Markit’s Composite Purchasing Managers’ Index (PMI) showed that while output across the bloc remained solid in May the pace of growth eased - despite output prices falling for the 26th straight month.
“Today’s PMIs remain consistent with some recovery in the euro zone,” said Annalisa Piazza at Newedge Strategy.
“That said, we rule out that the picture of moderate recovery will be an obstacle for the ECB to justify further accommodation this week.”
ECB policymakers have flagged a move at Thursday’s meeting. Sources told Reuters last month the bank was preparing a package of policy options, including cuts in all its interest rates and targeted measures aimed at boosting lending to small and mid-sized businesses.

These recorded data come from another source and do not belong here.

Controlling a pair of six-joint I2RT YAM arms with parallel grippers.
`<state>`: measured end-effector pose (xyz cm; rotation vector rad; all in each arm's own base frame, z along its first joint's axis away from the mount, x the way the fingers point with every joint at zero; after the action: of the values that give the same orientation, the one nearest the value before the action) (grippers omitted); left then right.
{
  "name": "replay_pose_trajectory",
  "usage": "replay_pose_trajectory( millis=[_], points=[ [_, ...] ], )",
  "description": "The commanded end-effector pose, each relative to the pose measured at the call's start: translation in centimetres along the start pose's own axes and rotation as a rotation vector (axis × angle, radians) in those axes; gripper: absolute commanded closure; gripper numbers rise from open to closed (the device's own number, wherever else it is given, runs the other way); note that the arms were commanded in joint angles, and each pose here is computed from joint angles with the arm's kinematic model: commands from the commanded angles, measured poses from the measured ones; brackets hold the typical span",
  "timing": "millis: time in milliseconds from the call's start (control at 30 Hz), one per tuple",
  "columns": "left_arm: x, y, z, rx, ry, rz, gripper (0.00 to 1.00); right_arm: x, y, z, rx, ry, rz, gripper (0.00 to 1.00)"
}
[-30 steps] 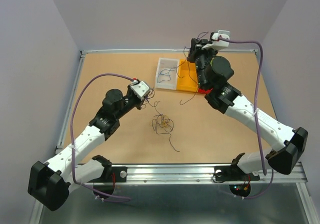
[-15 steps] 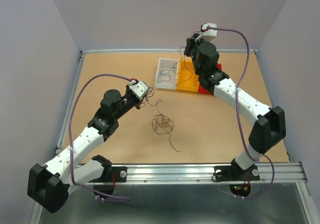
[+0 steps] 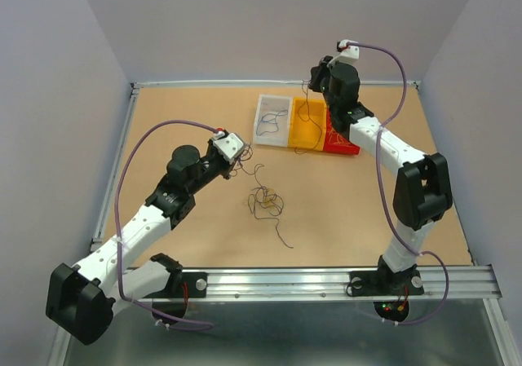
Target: Untangle the cables
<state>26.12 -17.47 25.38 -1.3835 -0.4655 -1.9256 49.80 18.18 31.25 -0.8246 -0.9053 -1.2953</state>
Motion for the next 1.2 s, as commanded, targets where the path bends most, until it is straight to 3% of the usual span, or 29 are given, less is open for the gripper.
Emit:
replay_pose_trajectory(
  millis=[0,667,900,1167],
  points=[
    [1.5,0.2,0.5,0.006,0.02,-0.055,0.78,0.6,0.8,0.1,0.067,0.055,-0.05,1.0],
    [1.2,0.6,0.2,-0.025,0.014,-0.041,0.78,6.6,5.2,1.5,0.092,0.025,-0.118,0.99],
    [1.2,0.6,0.2,-0.024,0.015,-0.039,0.78,3.9,5.4,0.3,0.104,0.018,-0.089,0.99],
    [1.2,0.7,0.1,-0.035,0.016,-0.04,0.78,-1.5,1.3,-2.6,0.134,0.024,-0.059,0.99]
  ],
)
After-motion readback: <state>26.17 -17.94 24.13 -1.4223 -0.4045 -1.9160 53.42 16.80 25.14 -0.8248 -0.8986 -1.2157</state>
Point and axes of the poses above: each gripper's point midway between its finger pads, its own y axis out along the fingers, its own z axis along the line the jaws close on, x = y × z, the point moved 5 cm from there along -y, back along the fingers, and after that the axes turned 6 degrees about y, right-handed, at the moved point
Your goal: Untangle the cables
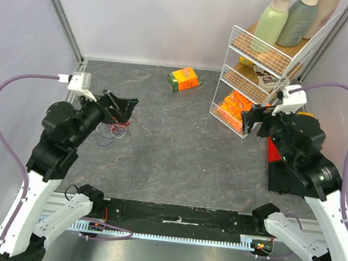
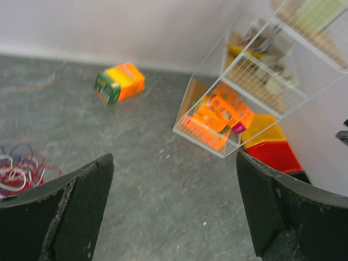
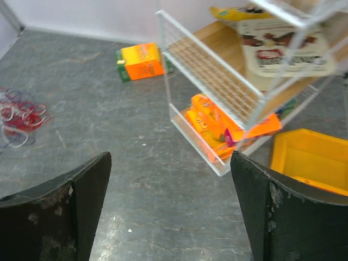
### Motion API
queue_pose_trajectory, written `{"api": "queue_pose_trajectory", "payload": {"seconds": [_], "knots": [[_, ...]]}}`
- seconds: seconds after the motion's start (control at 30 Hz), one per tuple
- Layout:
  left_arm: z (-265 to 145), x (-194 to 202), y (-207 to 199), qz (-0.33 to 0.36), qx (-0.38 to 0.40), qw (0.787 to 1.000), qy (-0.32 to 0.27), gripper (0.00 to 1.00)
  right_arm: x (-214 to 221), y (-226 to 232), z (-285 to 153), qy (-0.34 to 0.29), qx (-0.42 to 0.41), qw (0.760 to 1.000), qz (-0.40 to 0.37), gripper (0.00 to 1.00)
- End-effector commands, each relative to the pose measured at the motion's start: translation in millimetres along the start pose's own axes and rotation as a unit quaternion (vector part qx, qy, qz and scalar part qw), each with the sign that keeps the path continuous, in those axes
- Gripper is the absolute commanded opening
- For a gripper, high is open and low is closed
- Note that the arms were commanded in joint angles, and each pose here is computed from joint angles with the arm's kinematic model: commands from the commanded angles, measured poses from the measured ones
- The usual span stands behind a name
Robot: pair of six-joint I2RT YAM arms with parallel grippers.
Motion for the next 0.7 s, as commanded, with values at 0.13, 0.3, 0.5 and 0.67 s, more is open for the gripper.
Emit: {"api": "queue_pose_trajectory", "payload": {"seconds": [0.13,0.3,0.5,0.67], "knots": [[24.2,95.7,49.4,-0.031,-0.15,0.974,0.168,0.99,62.1,93.5,34.1,0.1,-0.137,0.985,-0.026,0.98],[35.9,161.8,82.6,-0.035,-0.242,0.932,0.268,0.99,116.1,147.0,35.1,0.151,-0.2,0.968,-0.03,0.98],[17.1,216.4,162.4,-0.232,-0.354,0.864,0.271,0.98,142.3,144.0,29.3,0.164,-0.219,0.962,0.002,0.98],[11.3,214.5,188.5,-0.251,-0.419,0.851,0.19,0.95,149.7,130.5,21.6,0.163,-0.215,0.963,0.002,0.98]]}}
Point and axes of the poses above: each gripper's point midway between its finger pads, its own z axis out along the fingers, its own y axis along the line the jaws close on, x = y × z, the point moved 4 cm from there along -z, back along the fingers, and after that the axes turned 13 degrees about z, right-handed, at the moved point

Annual euro zone inflation, which the ECB prefers to be just under 2 percent, fell unexpectedly in May to just 0.5 percent, increasing the risks of deflation and making a policy response on Thursday a virtual certainty.
Industrial producer prices, a proxy for consumer prices, fell as expected both on the month and on a year ago in April, Eurostat also said on Wednesday.

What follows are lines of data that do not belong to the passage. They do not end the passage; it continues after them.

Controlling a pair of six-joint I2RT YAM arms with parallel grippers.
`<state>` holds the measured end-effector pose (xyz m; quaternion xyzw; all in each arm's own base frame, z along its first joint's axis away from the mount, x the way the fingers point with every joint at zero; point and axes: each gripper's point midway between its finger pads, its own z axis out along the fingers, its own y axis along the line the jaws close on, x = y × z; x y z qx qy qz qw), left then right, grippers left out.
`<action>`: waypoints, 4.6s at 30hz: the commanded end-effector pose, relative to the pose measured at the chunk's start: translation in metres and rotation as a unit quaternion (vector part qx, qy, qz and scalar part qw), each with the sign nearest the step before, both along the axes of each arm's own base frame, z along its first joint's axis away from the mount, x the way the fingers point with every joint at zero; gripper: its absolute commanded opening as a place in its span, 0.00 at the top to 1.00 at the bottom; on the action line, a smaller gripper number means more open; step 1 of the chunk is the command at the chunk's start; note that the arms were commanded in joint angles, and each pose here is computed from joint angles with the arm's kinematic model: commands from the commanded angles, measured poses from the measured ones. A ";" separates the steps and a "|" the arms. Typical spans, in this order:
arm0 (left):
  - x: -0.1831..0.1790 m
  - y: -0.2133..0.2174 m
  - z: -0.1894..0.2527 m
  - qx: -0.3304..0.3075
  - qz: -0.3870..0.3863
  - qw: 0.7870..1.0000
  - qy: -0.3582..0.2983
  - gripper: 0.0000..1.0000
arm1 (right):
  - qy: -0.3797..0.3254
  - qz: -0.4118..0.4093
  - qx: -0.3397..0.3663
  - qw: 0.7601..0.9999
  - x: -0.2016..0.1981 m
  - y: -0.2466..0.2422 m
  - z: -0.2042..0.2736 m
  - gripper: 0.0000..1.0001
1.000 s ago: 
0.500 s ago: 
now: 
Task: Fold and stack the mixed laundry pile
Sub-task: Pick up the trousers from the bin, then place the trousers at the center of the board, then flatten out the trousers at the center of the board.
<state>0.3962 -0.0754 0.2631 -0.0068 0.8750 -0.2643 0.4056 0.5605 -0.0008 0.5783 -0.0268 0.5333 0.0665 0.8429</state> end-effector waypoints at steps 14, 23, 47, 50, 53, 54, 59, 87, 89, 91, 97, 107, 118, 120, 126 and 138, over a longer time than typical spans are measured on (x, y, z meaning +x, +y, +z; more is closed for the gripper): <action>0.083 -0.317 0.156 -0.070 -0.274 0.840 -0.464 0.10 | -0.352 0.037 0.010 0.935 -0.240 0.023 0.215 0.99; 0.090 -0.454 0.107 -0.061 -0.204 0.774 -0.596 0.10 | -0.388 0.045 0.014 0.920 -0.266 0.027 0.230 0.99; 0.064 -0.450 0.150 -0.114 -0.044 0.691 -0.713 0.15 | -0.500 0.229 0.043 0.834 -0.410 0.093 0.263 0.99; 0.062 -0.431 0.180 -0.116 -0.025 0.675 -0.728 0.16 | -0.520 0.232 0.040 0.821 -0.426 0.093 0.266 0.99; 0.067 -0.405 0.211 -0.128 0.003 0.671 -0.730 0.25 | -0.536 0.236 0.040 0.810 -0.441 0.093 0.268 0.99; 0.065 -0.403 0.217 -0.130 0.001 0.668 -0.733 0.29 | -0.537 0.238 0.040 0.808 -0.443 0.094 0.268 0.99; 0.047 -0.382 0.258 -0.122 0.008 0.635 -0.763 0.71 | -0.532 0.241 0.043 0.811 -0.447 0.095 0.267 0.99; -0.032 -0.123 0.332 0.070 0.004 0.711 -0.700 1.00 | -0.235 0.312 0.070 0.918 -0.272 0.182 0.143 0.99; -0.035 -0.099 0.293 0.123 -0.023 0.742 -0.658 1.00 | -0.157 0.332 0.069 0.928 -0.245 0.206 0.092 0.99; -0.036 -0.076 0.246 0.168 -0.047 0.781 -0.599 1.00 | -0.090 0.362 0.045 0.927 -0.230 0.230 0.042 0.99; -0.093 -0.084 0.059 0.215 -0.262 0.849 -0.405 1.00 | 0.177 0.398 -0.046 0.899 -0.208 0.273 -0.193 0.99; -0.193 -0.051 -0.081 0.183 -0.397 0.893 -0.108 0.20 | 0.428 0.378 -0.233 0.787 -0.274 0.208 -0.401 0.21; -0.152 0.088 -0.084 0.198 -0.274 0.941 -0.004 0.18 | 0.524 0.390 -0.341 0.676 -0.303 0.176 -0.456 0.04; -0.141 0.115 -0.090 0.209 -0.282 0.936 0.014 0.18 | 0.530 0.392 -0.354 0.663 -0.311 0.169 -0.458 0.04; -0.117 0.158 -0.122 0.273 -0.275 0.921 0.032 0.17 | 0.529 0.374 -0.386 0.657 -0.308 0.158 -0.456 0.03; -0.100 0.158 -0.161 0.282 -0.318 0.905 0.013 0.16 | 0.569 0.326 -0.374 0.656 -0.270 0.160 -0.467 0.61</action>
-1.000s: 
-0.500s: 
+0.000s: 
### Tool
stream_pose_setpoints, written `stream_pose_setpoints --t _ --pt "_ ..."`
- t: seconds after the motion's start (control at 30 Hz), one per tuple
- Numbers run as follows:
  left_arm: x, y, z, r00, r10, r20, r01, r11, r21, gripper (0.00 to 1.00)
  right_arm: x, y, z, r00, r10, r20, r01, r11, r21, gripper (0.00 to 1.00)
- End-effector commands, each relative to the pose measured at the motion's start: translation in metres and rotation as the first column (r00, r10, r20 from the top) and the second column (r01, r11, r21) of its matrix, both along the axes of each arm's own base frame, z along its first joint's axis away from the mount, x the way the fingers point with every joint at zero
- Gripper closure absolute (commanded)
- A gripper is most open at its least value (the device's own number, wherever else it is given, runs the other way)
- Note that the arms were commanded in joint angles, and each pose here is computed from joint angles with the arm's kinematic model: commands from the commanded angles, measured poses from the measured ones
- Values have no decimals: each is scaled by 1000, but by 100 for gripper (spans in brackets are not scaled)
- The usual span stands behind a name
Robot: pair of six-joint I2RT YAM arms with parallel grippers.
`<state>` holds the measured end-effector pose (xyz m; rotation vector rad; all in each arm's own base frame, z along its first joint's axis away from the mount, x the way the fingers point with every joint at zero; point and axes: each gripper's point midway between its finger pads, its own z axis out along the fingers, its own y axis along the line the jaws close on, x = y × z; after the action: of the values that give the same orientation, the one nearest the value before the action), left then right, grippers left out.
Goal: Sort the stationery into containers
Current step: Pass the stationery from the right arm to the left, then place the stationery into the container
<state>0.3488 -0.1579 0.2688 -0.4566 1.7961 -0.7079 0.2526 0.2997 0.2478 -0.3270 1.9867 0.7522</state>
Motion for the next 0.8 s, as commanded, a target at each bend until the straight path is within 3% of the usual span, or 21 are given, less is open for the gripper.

In Britain, which does not use the euro, the services industry expanded faster than expected in May, and hiring notched a 17-year high, adding to a debate at the Bank of England about how soon it should raise rates.
The BoE is widely expected to be the first major central bank to begin hiking interest rates from a record low of 0.5 percent - although not until next year.
“Record low interest rates are no longer necessary. The (UK) economy is growing rapidly and, if anything, is picking up pace,” said Christian Schulz at Berenberg.
Just as Britain’s recovery seems to be progressing at a faster rate than that of the neighboring euro zone economy, parallel divergences have emerged within the currency union.
The bloc’s growth was once again supported by Germany and pointed to euro zone GDP expanding 0.4-0.5 percent this quarter. But French business activity slipped back into contraction after just two months of growth.
Similarly, accelerating growth in the service industry was offset by an easing in manufacturing.
The Composite PMI, widely seen as a good gauge of growth, dipped to 53.5 in May, shy of a flash reading of 53.9 and below April’s final 54.0. But it held above the 50 mark dividing growth from contraction for the 11th month running.
The slowdown in growth came despite firms again cutting prices. The output price index nudged up to 48.8 from 48.7 but has held below the break-even mark since April 2012.
“The overall rate of growth is just not strong enough to allow firms to push through price hikes. This is perhaps the final nail in the coffin for hopes of a robust recovery without stimulus,” said Chris Williamson, chief economist at Markit.
The index for the euro zone’s vast service industry rose to a near three-year high of 53.2 in May from 53.1 in April as new business came in at its fastest pace since mid-2011, with the related subindex rising to 52.8 from 52.3.
First quarter GDP growth was confirmed at just 0.2 percent earlier on Wednesday, leaving currency and bond markets little moved as they await the ECB’s decision on Thursday.